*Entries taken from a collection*
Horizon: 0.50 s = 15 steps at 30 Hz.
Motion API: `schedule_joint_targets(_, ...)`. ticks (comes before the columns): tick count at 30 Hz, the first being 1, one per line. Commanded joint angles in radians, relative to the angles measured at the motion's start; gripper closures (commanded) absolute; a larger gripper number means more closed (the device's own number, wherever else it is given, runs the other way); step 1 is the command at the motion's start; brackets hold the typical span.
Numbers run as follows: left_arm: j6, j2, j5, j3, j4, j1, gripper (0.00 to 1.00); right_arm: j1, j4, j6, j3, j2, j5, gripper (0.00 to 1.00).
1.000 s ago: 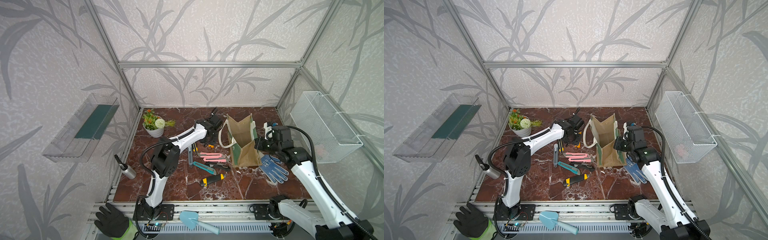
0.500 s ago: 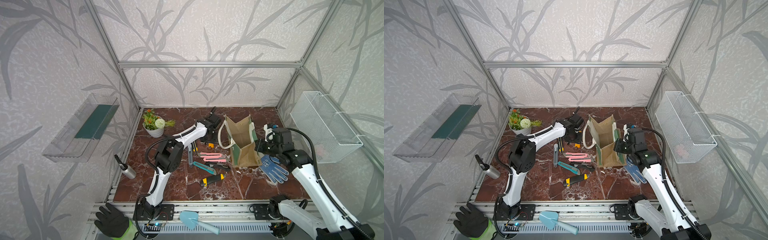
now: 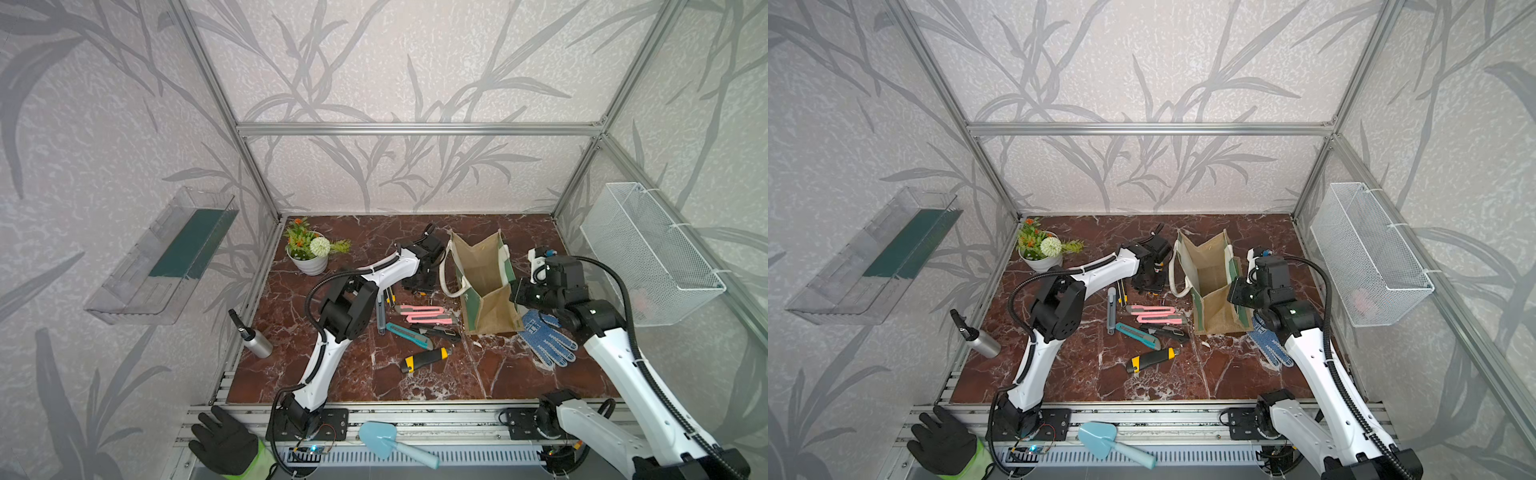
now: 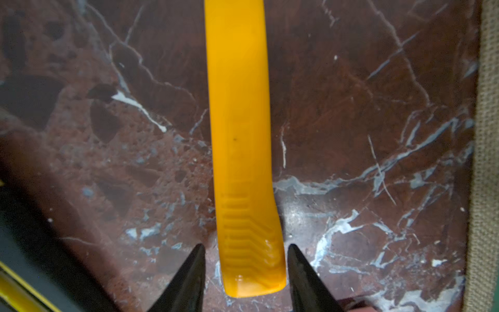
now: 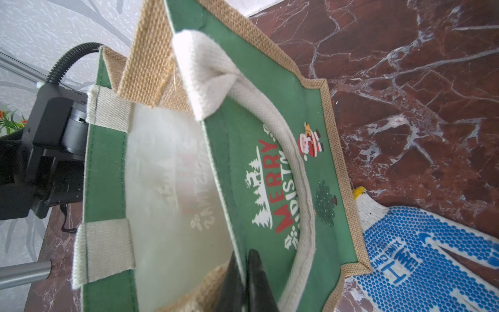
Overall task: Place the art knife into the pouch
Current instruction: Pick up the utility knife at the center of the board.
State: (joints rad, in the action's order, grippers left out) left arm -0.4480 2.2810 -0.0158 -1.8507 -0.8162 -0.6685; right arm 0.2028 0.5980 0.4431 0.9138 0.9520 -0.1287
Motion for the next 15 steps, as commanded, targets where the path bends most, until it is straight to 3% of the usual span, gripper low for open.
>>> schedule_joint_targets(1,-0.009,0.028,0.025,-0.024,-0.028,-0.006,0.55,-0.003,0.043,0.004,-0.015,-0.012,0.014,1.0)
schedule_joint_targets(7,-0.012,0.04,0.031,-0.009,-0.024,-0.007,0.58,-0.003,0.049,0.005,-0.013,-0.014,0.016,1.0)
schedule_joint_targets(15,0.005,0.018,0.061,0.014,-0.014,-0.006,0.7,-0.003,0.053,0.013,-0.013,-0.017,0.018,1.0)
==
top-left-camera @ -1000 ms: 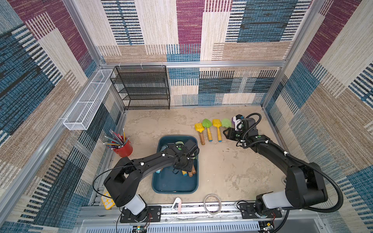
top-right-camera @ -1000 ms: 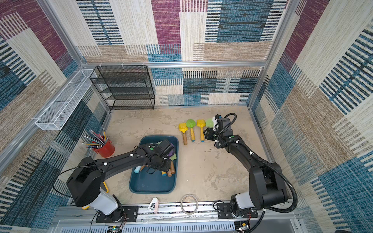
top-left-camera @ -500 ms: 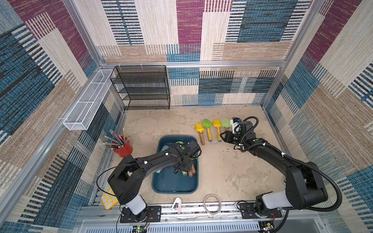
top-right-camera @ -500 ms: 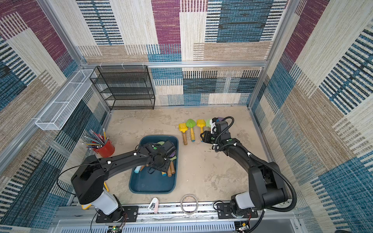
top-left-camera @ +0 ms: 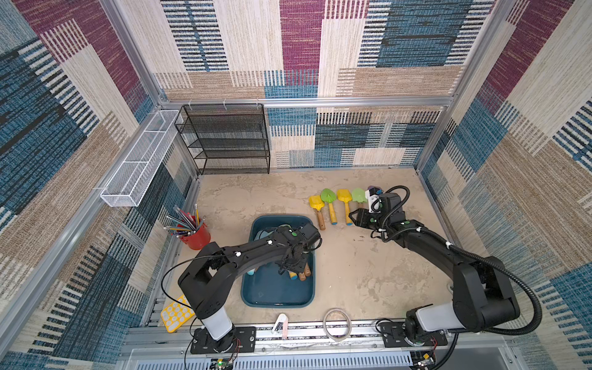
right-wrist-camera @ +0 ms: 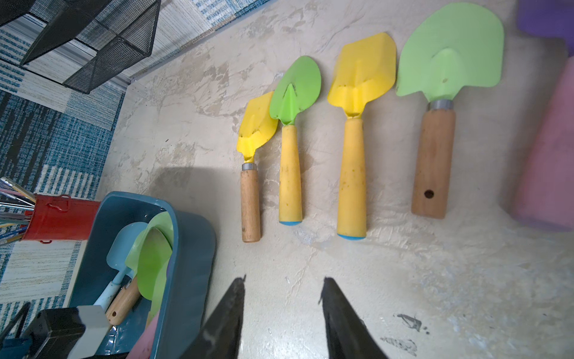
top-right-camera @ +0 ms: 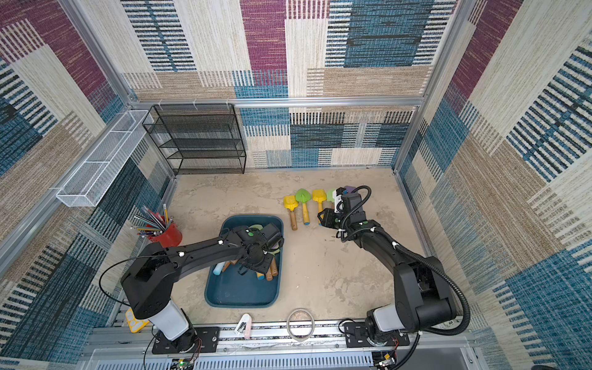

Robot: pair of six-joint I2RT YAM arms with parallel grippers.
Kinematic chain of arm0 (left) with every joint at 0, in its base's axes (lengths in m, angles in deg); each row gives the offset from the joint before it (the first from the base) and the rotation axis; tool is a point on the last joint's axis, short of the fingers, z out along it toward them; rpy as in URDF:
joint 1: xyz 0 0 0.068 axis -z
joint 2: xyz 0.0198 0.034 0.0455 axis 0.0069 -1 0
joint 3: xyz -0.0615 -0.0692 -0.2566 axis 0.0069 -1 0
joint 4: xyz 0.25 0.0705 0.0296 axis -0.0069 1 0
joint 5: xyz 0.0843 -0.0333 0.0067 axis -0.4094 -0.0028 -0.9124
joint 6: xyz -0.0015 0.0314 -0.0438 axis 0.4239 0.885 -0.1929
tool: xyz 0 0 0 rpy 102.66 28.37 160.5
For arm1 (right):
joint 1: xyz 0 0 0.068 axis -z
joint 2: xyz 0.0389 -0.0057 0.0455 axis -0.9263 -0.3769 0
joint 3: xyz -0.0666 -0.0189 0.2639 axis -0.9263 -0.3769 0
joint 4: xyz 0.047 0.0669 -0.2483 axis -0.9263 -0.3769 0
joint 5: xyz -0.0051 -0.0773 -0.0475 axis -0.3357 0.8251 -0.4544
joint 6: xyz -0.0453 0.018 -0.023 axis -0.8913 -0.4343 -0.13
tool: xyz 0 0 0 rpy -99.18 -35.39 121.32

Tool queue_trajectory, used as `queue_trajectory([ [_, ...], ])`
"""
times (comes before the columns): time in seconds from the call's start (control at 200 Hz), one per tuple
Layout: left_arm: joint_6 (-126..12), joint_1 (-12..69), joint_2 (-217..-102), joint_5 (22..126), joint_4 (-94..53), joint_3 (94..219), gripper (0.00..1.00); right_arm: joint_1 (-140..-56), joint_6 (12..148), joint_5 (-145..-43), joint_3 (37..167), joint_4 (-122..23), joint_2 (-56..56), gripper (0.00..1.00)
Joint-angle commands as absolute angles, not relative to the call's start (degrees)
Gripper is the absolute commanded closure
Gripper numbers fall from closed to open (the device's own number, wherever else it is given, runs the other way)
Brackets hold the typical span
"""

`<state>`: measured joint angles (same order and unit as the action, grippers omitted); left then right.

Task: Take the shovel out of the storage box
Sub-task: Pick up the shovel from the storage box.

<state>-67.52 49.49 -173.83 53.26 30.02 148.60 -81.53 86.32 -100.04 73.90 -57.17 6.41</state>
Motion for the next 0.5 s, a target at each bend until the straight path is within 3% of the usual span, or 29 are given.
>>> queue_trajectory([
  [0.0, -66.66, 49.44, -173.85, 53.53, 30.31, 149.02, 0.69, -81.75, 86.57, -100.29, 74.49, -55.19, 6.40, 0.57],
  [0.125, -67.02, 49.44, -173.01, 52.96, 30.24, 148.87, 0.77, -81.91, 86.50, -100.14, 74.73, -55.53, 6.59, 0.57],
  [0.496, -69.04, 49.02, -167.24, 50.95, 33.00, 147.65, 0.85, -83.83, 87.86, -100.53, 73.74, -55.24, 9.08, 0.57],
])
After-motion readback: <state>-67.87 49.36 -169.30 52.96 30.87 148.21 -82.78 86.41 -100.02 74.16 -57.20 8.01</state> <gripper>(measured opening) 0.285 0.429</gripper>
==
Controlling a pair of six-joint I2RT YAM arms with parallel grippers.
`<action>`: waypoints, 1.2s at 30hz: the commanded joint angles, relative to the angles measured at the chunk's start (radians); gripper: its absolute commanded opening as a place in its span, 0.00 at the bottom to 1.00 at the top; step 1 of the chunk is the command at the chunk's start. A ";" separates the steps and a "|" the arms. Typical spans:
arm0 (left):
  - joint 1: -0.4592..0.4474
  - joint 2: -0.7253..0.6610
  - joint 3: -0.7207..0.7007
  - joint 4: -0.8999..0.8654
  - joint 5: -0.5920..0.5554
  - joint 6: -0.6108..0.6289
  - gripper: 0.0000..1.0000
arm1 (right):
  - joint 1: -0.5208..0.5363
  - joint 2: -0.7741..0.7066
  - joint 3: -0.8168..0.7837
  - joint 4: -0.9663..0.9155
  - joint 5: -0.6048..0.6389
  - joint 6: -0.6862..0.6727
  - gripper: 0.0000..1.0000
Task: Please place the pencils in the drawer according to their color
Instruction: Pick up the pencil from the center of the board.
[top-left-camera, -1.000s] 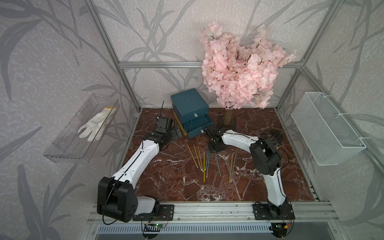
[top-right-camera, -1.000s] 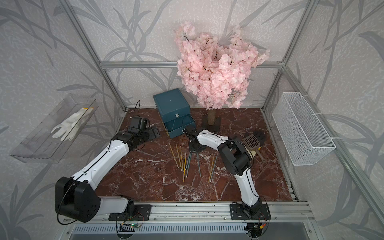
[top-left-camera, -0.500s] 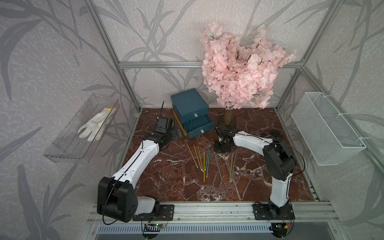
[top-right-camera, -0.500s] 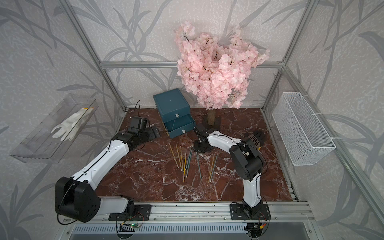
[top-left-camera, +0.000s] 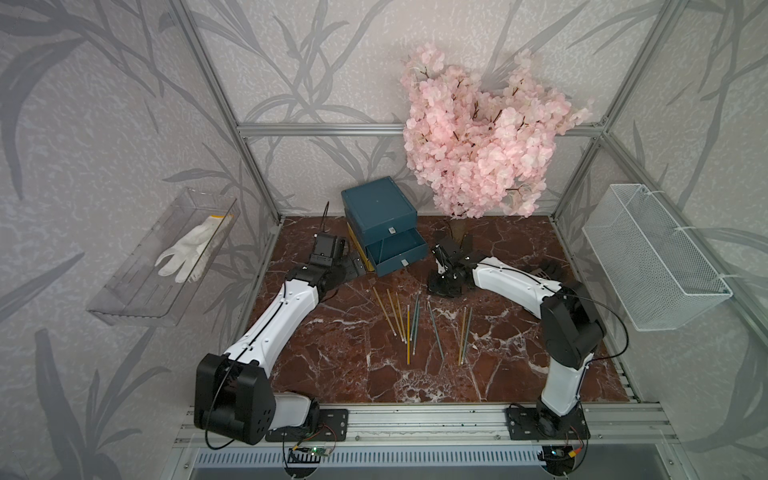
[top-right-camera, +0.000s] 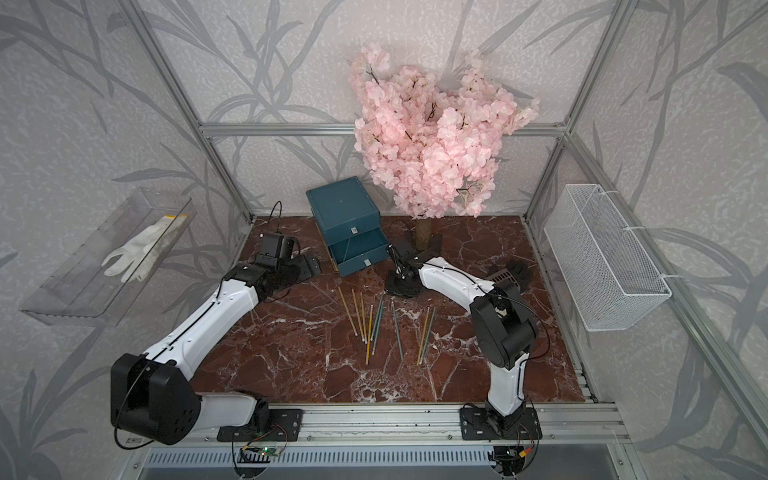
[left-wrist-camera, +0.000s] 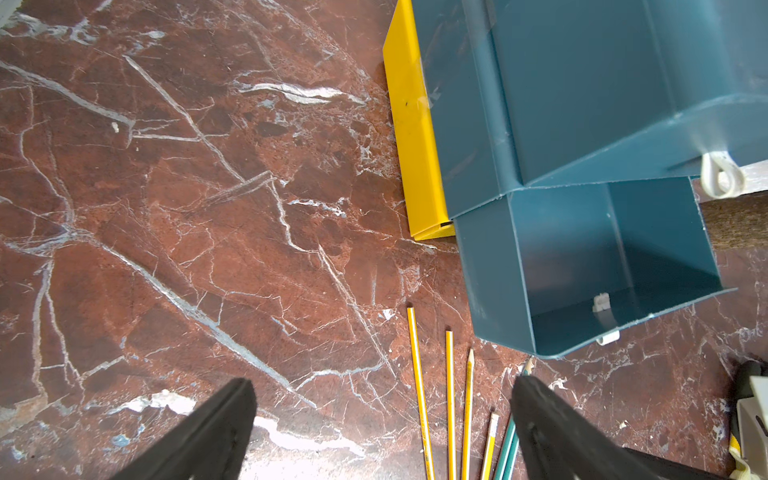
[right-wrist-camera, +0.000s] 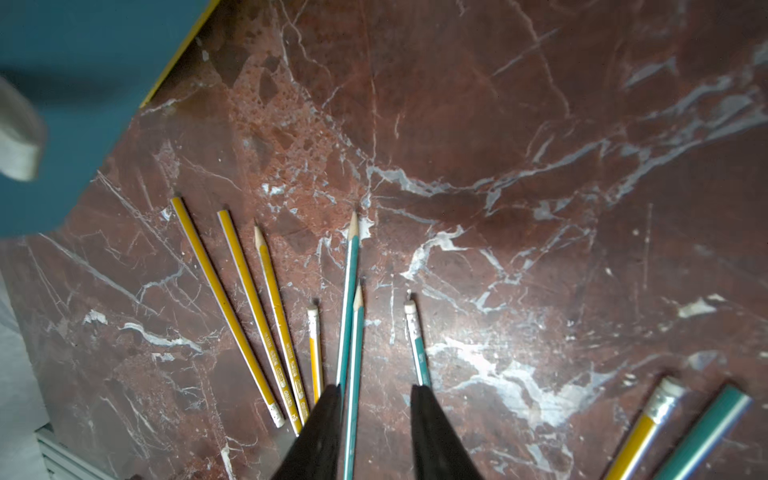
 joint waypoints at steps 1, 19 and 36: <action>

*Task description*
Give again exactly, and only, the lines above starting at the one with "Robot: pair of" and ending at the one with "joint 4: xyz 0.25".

*The answer*
Robot: pair of six-joint I2RT YAM arms with parallel grippers.
Kinematic chain of arm0 (left) with every joint at 0, in its base's axes (lengths in m, angles in deg); each row gives the offset from the joint before it (the first from the base) and the rotation axis; tool is a point on the last joint's axis, short of the fingers, z out along it toward them; rpy as in URDF:
joint 1: xyz 0 0 0.068 axis -z
joint 2: xyz 0.0198 0.034 0.0455 axis 0.0069 -1 0
joint 3: xyz -0.0615 -0.0692 -0.2566 axis 0.0069 -1 0
joint 4: xyz 0.25 0.0705 0.0296 axis -0.0069 1 0

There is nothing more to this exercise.